Everything from the line containing "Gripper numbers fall" through the line containing "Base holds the" in the listing below should be copied exactly, and nothing more.

■ ■ ■ ■ ■

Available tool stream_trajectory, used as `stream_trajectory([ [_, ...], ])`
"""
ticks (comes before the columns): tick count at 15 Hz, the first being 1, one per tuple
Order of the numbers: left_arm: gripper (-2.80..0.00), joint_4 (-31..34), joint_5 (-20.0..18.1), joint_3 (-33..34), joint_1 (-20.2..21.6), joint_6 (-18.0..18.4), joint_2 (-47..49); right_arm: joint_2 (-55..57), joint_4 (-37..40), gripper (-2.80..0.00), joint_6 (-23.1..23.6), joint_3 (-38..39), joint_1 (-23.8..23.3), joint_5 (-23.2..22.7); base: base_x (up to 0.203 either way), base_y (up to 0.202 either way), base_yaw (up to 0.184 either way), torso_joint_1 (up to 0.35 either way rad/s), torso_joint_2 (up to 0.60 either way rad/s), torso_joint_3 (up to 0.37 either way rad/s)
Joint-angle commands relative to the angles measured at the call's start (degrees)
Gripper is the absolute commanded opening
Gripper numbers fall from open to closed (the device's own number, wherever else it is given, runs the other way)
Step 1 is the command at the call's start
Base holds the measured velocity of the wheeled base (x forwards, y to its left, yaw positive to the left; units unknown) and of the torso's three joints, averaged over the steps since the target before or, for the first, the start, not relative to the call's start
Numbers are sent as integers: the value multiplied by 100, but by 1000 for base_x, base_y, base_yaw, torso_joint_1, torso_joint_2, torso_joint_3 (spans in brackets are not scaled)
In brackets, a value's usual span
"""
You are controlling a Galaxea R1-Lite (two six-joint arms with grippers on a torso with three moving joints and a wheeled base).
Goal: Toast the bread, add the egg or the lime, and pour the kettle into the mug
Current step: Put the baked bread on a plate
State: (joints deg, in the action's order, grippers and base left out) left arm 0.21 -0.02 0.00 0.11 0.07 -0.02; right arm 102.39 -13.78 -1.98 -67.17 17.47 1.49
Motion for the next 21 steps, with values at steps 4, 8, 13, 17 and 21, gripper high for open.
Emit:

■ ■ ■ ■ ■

TASK OUTPUT:
Gripper numbers fall from open to closed (the device's own number, wherever else it is given, runs the other way)
Step 1 is the command at the call's start
Base holds the measured velocity of the wheeled base (x forwards, y to its left, yaw positive to the left; units unknown) and of the torso's three joints, averaged over the steps since the target before or, for the first, the start, not relative to the call's start

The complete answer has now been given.